Formulations of modified RNAs are known and are described, e.g., in WO2013090648. For example, the formulation may be, but is not limited to, nanoparticles, poly(lactic-co-glycolic acid)(PLGA) microspheres, lipidoids, lipoplex, liposome, polymers, carbohydrates (including simple sugars), cationic lipids, fibrin gel, fibrin hydrogel, fibrin glue, fibrin sealant, fibrinogen, thrombin, rapidly eliminated lipid nanoparticles (reLNPs) and combinations thereof.

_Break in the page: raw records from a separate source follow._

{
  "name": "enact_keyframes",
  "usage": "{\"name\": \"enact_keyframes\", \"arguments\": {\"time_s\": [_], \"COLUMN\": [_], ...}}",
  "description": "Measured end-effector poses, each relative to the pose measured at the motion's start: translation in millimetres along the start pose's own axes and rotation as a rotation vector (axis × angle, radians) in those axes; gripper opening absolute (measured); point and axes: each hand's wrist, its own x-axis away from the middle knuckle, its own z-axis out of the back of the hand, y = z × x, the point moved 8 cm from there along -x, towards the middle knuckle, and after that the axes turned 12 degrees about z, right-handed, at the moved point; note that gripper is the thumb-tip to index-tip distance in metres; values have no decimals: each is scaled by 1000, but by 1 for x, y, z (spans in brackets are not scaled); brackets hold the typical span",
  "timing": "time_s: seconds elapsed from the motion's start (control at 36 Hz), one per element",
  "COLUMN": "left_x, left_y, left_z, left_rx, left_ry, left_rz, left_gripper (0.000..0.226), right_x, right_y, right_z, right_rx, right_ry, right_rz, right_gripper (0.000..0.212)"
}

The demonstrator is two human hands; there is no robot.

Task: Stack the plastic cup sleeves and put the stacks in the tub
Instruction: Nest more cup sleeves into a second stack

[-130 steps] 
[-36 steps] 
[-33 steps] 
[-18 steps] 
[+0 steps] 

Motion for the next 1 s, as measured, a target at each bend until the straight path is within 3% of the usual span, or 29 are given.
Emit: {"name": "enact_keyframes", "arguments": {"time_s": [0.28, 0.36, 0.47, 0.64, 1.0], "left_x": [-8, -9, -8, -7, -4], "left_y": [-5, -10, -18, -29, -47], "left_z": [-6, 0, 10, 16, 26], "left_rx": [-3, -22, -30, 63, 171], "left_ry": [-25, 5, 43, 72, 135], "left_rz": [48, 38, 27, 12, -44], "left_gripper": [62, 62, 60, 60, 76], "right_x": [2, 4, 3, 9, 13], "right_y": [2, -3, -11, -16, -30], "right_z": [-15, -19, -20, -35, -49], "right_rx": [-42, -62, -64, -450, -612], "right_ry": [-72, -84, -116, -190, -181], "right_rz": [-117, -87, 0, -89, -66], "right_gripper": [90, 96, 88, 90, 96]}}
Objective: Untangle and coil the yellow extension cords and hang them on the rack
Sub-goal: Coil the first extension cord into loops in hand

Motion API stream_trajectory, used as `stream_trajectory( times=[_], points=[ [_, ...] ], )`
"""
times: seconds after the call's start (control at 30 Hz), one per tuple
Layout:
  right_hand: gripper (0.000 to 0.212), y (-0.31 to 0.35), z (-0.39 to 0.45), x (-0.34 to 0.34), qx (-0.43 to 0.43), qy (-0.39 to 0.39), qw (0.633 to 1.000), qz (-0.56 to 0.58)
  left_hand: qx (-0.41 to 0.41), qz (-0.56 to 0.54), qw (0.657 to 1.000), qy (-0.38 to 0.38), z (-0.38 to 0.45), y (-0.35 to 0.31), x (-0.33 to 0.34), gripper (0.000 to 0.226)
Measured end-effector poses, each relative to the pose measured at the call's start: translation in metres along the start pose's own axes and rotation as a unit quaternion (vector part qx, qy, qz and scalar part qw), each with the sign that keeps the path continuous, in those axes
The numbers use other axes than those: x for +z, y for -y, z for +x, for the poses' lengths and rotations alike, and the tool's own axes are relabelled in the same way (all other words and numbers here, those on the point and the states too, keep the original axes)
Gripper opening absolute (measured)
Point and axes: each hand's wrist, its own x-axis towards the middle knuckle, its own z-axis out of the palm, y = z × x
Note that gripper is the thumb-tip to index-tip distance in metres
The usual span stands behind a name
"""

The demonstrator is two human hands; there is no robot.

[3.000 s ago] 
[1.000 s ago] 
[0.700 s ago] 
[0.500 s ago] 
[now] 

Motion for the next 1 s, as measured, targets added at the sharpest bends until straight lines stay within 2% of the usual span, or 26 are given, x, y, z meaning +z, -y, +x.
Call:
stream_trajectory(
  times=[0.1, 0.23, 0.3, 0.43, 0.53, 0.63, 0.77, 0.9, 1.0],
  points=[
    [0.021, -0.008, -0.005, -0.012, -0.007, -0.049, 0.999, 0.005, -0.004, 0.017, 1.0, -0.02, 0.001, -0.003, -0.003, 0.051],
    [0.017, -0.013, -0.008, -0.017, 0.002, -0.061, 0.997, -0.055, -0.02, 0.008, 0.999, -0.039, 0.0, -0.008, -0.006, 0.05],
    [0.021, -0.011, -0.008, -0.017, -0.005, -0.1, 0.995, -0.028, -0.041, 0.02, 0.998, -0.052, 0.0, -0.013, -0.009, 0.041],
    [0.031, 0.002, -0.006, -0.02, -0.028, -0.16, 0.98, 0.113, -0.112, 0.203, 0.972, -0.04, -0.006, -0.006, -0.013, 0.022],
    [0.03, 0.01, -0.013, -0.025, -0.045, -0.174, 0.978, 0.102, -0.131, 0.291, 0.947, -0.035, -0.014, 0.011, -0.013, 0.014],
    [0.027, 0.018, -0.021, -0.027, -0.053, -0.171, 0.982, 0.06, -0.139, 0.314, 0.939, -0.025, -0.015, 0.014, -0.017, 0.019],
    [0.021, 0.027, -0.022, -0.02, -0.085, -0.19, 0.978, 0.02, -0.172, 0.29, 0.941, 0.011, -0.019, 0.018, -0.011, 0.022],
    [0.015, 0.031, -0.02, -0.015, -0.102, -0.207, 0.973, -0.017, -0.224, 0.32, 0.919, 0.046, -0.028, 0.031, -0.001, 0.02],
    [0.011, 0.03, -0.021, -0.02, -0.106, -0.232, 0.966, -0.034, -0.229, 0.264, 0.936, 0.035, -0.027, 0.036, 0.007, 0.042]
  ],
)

Modified RNAs encoding polypeptides in the fields of human disease, antibodies, viruses, and a variety of in vivo settings are known and are disclosed in for example, Table 6 of International Publication Nos. WO2013151666, WO2013151668, WO2013151663, WO2013151669, WO2013151670, WO2013151664, WO2013151665, and WO2013151736; Tables 6 and 7 of International Publication No. WO2013151672; Tables 6, 178 and 179 of International Publication No. WO2013151671; Tables 6, 185 and 186 of International Publication No. WO2013151667. Any of the foregoing may be synthesized as an IVT polynucleotide, chimeric polynucleotide or a circular polynucleotide, and each may comprise one or more modified nucleotides or terminal modifications.
One or more nucleases may be used in the methods described herein. In some embodiments, a nuclease may be used that is directed against one or more of the genes listed in Tables 1-68. Such a nuclease may modulate (e.g., increase or reduce) venuleness of an EC by: (i) reducing the expression level (e.g., protein level or mRNA level) of one or more of the genes listed in Tables 1-68 (e.g., genes having higher expression level in V-ECs compared to NV-ECs, or genes having higher expression level in NV-ECs compared to V-ECs); or (ii) increasing the expression level (e.g., protein level or mRNA level) of one or more of the genes listed in Tables 1-68 (e.g., genes having higher expression level in V-ECs compared to NV-ECs, or genes having higher expression level in NV-ECs compared to V-ECs). In particular, a nuclease used in the methods described herein may be a zinc finger nuclease (ZFN), a transcription activator-like effector-based nuclease (TALEN), or a Cas9. Such a nuclease may increase and/or decrease the expression level (e.g., protein level or mRNA level) of one or more of the genes listed in Tables 1-68 (e.g., genes having higher expression level in V-ECs compared to NV-ECs, or genes having higher expression level in NV-ECs compared to V-ECs) by one or more of the gene editing techniques.
In some embodiments, the nuclease used in the methods described herein may be a component of a gene editing system. For example, the nuclease may introduce an alteration (e.g., insertion, deletion (e.g., knockout), translocation, inversion, single point mutation, or other mutation) in one or more genes listed in Tables 1-68. Exemplary gene editing systems that include ZFN, TALEN, or Cas (CRISPR-based methods) are described, e.g., in Gaj et al. Trends Biotechnol. 31.7(2013):397-405.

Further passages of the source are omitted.